From an early age, I immersed myself in drawing and painting. When asked as a child who I wanted to be in the future, I answered without hesitation: ‘Artist’. The reply I received was unexpected — I was told that being an artist was not a profession. For a time, I put aside drawing and became uncertain about what path to follow. This uncertainty eventually led me to architecture, a field I first entered without fully understanding what I was going to study, yet one that reconnected me with my early passion for visual expression.
Throughout my architectural career, I often created drawings and paintings alongside projects. These supporting works gradually evolved into an independent practice, culminating in my first series, Architectural Memories [2014]. This body of work transformed faint and almost forgotten impressions of places into visual form, marking a shift away from architecture as a profession and toward a more open artistic practice. Instead of being tied to specific projects, my work began to focus on memory, atmosphere, and the fragile ways spaces are remembered.

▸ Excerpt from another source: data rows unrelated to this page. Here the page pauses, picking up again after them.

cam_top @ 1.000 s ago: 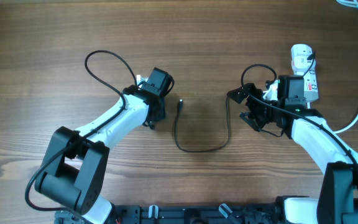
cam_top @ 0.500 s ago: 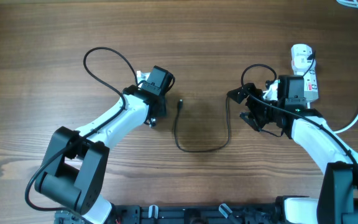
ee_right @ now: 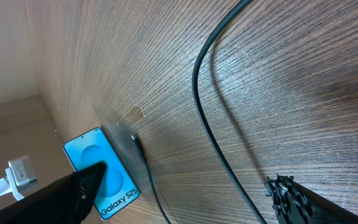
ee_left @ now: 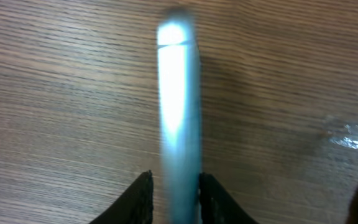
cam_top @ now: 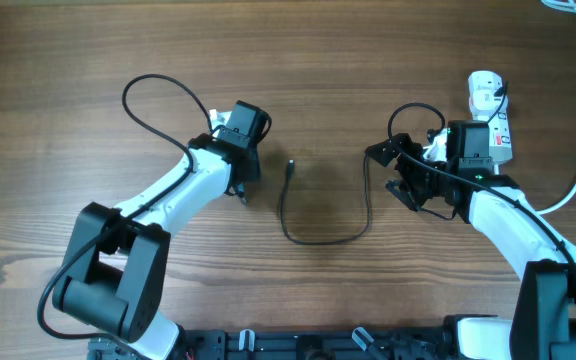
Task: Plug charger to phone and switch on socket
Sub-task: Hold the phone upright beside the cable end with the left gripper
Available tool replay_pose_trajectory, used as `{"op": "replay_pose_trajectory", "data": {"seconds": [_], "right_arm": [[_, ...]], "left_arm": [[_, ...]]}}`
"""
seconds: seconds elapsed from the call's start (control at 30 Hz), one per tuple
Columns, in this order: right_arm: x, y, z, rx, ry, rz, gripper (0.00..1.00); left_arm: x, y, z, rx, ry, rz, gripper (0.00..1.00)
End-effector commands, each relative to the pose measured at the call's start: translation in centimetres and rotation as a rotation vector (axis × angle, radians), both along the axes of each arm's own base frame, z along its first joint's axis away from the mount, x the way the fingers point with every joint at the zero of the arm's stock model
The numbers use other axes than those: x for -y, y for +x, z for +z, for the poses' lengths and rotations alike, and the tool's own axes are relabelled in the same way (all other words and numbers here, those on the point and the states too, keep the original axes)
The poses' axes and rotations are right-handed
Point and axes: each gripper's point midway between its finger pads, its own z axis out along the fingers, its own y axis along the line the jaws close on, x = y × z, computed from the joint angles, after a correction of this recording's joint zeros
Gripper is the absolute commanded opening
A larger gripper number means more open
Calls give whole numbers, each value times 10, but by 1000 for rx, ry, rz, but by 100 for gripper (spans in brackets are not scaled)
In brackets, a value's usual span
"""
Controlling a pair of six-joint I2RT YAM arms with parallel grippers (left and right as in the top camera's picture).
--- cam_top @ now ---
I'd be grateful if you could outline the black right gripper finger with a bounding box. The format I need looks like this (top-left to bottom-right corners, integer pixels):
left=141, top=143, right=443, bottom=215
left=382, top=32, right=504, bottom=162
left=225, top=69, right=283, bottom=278
left=386, top=180, right=420, bottom=211
left=364, top=133, right=411, bottom=167

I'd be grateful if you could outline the black USB charging cable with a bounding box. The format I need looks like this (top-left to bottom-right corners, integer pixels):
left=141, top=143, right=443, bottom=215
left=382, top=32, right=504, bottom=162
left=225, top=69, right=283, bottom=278
left=277, top=79, right=509, bottom=247

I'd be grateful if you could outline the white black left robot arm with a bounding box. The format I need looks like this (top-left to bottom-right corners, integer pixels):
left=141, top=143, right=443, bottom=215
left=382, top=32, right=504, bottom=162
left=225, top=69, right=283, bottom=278
left=52, top=101, right=271, bottom=359

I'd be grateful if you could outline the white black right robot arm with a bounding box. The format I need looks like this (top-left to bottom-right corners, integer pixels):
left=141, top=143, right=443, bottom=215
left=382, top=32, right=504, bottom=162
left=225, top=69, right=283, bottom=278
left=365, top=121, right=576, bottom=359

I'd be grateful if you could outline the white charger plug adapter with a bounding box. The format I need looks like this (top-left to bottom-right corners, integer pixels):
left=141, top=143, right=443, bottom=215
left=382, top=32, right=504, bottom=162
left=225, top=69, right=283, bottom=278
left=469, top=86, right=505, bottom=116

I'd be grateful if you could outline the white power strip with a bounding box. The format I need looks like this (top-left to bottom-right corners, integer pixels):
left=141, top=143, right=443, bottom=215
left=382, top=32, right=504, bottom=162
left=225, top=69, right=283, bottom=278
left=468, top=70, right=513, bottom=166

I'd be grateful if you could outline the black mounting rail base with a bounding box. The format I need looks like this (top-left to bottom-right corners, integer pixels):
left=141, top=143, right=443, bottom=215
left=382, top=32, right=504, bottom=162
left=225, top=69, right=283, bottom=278
left=168, top=326, right=462, bottom=360

My current work explores the blurred boundary between recognition and abstraction. I use naive, instinctive shapes that almost resemble familiar places or objects, while remaining rooted in fleeting memories and distorted impressions. I am particularly interested in how natural formation and human intention overlap, leaving quiet traces of presence. Alongside painting, I also work with ceramics, which introduces a new dimension to my practice and allows these ideas to take on tactile, three-dimensional form. Sometimes I begin without knowing what will come next, layering paint or shaping clay and searching for a response, then adding details and control to refine that first instinctive moment.

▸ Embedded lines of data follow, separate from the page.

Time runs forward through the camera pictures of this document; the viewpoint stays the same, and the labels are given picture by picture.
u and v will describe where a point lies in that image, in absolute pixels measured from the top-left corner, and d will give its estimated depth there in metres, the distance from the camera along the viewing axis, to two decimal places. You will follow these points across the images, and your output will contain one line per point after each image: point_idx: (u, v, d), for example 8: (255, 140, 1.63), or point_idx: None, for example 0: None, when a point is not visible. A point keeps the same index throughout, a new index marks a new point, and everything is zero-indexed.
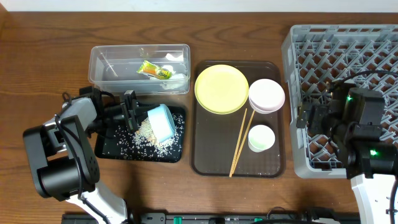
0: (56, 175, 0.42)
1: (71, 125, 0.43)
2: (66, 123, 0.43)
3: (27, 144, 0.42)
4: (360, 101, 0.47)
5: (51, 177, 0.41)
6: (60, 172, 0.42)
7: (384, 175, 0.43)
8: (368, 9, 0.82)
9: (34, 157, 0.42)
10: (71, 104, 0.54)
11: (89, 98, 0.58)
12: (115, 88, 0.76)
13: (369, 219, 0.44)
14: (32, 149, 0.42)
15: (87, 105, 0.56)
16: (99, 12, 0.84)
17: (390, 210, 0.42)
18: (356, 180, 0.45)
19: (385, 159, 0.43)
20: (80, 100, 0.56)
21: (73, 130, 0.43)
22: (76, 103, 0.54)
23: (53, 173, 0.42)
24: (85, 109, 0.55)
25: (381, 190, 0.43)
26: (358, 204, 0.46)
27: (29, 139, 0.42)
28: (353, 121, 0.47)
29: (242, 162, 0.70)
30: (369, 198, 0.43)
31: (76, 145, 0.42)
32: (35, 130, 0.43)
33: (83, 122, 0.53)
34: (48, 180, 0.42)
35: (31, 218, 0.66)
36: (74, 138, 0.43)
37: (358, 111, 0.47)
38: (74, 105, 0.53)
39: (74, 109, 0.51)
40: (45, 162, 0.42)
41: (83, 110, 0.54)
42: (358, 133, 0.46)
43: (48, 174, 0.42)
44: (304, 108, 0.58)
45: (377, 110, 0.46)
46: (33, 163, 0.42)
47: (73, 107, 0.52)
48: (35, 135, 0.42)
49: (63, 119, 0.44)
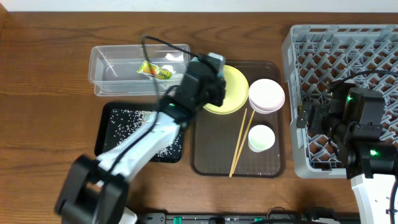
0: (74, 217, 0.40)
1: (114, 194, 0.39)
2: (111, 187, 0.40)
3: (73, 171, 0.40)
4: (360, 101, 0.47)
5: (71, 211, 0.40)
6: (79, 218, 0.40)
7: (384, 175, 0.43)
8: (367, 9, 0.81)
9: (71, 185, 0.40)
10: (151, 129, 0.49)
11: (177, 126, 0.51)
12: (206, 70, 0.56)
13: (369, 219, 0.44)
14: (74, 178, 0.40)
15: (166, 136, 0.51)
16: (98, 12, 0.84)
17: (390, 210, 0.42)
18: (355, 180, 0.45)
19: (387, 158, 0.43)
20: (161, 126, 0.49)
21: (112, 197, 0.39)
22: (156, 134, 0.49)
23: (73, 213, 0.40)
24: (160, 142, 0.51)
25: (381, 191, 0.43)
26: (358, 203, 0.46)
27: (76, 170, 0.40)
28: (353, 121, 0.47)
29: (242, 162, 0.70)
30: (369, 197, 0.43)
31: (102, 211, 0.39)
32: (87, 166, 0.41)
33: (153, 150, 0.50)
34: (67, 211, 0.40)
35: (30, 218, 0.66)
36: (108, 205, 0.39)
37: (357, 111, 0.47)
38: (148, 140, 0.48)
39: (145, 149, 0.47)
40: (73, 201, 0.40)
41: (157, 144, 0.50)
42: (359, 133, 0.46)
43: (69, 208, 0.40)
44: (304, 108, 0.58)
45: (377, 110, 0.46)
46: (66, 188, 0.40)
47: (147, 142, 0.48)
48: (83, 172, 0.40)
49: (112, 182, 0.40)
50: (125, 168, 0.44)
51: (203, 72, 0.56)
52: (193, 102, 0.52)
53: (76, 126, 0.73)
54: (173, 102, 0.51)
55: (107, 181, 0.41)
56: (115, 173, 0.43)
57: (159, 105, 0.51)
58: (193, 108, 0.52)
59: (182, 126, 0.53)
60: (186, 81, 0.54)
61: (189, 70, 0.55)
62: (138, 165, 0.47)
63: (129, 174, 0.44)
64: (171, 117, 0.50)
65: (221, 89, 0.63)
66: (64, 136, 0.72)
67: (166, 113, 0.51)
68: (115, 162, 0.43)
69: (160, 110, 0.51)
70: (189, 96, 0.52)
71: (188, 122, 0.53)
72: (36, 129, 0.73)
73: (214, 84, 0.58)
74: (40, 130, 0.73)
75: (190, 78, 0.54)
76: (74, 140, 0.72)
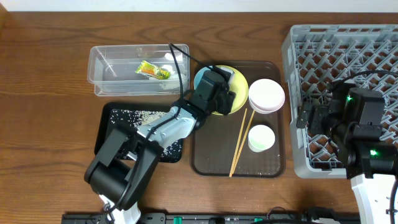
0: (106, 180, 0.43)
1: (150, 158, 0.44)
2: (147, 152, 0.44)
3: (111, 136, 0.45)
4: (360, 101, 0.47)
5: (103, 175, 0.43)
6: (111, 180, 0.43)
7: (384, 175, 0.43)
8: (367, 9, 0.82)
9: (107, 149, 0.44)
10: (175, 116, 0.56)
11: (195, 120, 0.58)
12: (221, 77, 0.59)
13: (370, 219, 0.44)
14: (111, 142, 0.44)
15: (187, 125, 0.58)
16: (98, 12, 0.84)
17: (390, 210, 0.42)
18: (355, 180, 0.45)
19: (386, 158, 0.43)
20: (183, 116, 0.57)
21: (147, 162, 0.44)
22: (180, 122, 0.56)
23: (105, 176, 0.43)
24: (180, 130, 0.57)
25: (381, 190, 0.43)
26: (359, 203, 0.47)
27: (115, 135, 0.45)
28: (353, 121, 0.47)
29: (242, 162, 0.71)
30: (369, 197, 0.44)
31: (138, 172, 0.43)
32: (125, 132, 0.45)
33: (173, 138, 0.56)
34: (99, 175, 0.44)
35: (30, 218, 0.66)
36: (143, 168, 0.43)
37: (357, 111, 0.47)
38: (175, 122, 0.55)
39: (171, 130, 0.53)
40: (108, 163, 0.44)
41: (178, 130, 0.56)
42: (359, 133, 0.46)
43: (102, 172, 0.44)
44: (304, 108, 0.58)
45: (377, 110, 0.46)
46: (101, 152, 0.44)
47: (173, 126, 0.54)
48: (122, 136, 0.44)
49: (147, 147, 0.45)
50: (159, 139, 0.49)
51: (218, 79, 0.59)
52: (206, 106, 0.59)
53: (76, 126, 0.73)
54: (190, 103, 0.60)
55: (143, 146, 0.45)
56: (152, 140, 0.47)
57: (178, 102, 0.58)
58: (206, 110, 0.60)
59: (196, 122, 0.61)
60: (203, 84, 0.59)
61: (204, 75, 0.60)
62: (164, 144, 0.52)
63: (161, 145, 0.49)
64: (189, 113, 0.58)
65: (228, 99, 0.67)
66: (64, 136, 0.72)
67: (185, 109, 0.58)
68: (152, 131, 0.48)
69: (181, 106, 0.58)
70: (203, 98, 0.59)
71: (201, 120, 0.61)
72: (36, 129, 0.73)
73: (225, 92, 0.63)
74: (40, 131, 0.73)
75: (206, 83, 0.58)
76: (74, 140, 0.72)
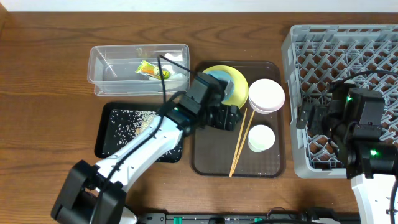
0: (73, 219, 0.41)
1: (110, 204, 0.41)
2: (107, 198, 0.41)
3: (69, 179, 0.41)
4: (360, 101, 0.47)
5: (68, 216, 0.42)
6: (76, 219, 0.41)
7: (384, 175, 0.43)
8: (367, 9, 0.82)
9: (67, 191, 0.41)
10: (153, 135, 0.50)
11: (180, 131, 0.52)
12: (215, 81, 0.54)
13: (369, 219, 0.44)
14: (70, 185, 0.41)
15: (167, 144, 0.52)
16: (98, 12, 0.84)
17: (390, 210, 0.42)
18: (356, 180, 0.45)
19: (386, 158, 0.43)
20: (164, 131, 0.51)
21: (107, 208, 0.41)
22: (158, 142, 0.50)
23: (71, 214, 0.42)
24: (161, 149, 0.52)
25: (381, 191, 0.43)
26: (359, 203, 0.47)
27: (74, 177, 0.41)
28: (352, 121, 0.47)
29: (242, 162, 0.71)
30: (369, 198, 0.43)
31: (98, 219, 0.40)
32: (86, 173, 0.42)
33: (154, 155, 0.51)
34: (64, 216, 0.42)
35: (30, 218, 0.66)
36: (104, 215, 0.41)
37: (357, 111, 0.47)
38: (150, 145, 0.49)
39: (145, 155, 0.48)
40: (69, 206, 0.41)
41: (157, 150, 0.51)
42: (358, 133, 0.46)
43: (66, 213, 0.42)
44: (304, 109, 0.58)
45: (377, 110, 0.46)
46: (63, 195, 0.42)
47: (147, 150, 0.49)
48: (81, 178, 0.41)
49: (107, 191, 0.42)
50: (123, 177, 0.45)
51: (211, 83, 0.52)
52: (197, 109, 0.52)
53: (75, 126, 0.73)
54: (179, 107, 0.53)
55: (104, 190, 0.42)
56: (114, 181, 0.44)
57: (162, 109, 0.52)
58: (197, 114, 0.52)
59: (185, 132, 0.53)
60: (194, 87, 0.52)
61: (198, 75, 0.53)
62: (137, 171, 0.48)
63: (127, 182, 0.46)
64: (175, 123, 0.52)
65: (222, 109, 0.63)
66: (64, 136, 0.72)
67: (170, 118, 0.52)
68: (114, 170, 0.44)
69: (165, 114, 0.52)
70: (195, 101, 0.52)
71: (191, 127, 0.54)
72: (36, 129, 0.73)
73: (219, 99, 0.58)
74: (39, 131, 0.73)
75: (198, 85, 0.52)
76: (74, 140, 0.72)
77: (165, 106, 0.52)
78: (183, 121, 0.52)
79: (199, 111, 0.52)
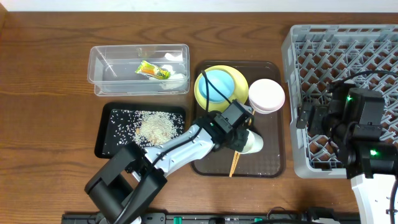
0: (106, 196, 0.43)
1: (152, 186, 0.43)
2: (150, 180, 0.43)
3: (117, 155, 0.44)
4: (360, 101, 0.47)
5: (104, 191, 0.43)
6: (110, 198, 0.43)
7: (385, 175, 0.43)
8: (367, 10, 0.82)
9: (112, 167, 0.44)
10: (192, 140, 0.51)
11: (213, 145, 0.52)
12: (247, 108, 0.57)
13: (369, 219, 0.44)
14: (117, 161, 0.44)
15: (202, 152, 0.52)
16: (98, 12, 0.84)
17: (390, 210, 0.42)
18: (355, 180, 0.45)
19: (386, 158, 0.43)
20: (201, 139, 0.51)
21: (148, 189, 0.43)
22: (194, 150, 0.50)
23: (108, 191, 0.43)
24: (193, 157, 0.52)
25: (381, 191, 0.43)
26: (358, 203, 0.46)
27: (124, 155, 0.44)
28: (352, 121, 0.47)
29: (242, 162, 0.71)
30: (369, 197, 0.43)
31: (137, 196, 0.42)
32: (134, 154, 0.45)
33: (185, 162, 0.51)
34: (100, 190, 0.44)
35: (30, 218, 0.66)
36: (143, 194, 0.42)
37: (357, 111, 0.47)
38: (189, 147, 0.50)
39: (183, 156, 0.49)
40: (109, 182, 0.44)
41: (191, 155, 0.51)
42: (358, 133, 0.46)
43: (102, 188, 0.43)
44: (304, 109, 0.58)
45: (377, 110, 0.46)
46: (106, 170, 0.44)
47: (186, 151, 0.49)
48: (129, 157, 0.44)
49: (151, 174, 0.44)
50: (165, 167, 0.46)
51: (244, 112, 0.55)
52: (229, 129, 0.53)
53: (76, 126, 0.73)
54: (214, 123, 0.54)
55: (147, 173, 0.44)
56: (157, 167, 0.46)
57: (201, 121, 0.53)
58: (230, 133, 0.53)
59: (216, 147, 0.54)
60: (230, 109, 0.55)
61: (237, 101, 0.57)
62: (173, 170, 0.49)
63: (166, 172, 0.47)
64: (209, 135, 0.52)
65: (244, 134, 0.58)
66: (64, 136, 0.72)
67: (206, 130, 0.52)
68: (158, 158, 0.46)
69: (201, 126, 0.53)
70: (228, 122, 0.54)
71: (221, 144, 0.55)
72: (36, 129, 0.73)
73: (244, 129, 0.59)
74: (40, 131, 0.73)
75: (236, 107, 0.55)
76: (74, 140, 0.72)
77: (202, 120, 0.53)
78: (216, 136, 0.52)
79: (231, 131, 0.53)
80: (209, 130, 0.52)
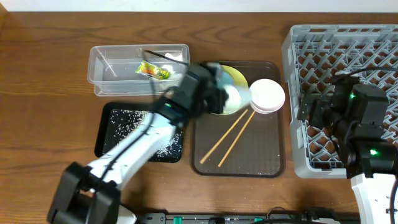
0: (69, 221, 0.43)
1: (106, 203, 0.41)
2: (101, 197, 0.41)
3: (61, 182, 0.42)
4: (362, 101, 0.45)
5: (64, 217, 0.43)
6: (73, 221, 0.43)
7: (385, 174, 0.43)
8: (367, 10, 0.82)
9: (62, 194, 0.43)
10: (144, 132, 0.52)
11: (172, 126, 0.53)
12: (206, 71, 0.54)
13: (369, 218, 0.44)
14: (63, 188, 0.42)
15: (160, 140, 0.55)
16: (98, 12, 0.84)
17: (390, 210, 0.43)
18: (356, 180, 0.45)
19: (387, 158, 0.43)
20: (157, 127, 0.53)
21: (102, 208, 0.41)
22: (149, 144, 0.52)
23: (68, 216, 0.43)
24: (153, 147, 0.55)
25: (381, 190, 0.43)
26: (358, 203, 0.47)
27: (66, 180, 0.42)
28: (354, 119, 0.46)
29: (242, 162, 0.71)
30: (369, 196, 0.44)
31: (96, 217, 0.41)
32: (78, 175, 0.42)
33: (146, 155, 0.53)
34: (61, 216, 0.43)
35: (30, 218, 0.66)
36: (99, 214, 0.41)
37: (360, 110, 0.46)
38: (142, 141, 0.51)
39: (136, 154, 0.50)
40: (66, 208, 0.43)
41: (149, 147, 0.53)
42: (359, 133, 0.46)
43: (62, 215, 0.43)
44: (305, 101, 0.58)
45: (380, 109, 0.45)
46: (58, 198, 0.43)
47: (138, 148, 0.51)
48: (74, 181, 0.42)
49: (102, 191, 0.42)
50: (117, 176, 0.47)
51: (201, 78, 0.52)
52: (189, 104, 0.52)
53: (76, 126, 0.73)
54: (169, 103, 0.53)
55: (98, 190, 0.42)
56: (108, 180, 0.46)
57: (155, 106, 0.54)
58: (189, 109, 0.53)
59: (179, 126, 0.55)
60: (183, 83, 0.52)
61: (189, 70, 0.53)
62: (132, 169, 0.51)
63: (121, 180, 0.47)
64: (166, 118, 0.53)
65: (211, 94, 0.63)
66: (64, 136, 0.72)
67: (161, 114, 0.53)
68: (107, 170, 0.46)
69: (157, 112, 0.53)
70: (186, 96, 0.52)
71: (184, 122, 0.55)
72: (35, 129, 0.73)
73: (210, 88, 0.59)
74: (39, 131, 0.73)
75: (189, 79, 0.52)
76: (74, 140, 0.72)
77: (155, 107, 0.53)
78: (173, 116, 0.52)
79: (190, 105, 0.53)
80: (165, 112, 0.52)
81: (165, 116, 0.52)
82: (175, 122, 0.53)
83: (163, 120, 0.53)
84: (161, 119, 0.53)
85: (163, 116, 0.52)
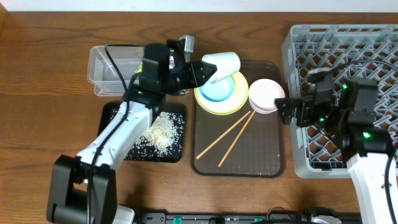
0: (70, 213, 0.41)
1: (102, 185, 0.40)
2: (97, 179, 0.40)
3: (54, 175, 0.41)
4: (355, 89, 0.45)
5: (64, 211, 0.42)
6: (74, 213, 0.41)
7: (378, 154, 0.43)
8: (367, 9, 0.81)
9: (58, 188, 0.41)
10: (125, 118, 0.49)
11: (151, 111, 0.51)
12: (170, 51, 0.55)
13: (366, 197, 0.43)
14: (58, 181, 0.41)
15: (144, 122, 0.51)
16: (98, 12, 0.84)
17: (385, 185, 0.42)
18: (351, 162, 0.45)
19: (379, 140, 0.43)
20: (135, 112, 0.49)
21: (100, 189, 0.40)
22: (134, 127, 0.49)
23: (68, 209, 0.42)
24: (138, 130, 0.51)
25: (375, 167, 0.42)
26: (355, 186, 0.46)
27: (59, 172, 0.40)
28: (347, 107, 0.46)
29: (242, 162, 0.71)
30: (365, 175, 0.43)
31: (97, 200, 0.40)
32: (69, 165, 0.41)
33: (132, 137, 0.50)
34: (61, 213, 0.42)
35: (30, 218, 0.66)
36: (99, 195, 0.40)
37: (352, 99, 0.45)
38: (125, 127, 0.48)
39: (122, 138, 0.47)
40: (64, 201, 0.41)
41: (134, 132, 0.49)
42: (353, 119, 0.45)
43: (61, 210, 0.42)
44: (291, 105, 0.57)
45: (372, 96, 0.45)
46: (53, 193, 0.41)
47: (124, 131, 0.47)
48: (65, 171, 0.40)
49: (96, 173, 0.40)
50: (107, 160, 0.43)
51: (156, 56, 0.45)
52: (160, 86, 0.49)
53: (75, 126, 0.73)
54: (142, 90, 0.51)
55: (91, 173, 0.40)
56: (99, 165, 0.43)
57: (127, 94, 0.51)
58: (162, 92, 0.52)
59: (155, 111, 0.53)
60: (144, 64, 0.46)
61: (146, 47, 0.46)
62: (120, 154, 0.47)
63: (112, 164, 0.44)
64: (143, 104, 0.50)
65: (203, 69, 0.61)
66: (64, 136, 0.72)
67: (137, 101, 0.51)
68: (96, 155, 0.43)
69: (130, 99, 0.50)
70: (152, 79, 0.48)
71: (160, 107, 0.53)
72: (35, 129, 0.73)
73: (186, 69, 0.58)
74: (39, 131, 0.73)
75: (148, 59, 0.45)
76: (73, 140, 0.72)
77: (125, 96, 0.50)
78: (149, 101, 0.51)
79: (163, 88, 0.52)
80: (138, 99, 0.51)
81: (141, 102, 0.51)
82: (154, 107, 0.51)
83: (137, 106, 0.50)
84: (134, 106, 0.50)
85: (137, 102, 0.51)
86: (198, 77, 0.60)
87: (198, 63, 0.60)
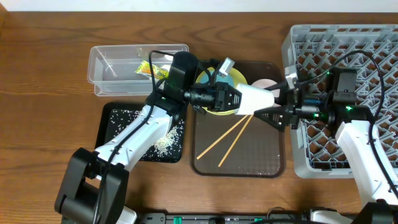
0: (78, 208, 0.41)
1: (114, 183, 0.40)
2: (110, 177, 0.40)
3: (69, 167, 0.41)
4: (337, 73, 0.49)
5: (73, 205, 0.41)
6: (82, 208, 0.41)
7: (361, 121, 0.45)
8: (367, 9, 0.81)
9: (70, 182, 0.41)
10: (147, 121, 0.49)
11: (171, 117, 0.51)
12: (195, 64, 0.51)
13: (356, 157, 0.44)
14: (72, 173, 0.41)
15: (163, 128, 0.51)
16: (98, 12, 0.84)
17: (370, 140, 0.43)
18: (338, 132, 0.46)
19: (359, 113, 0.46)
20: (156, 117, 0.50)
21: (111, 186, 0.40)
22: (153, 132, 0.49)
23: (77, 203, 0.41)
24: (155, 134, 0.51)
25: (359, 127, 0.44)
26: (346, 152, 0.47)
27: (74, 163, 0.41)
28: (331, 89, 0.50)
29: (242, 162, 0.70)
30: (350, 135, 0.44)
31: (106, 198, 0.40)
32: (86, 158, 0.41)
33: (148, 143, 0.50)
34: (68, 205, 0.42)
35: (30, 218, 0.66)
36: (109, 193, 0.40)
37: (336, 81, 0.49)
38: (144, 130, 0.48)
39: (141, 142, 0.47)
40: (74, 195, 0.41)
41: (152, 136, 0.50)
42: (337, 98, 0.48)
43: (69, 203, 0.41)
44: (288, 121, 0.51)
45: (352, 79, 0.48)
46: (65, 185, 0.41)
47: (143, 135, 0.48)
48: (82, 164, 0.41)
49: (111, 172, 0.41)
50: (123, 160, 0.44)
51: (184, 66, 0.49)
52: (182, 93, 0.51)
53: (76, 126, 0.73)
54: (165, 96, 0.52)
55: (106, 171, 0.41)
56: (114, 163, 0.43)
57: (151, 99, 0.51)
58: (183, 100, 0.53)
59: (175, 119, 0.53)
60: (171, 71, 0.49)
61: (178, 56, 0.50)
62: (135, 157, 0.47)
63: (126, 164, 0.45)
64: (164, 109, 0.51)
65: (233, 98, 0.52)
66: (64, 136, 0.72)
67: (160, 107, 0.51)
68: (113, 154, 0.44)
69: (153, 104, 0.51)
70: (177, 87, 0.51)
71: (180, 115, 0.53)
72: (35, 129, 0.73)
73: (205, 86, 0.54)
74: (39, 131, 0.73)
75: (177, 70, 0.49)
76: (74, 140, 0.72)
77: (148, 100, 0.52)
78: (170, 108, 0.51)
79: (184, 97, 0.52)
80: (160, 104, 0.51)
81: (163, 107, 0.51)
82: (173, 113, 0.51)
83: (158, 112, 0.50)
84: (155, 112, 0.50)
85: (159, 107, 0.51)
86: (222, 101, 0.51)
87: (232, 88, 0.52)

In this way, my practice moves between memory and imagination, where fragments of recognition coexist with abstraction. My aim is to create spaces of ambiguity, encouraging viewers to engage with the uncertain, shifting nature of perception and recollection.
me in the 1990s: my favourite themes were cats, other animals, flowers, falling vases (!), abstract compositions with plants, seaside things such as shells and marine life, and of course, princesses
<inspiration>
> Education:
2017–2019, Master of Arts with Distinction
in Architecture and Urbanism
MARCH in collaboration with London Metropolitan University
2007–2013, Architect
State University of Land Use Planning, Moscow
> Exhibitions:
2022
Archmoscow > In Search of Balance [group]
2021
Signal Music Festival > Temporary Art Installation [built]
2019
Zodchestvo > MARCH Architecture School [group]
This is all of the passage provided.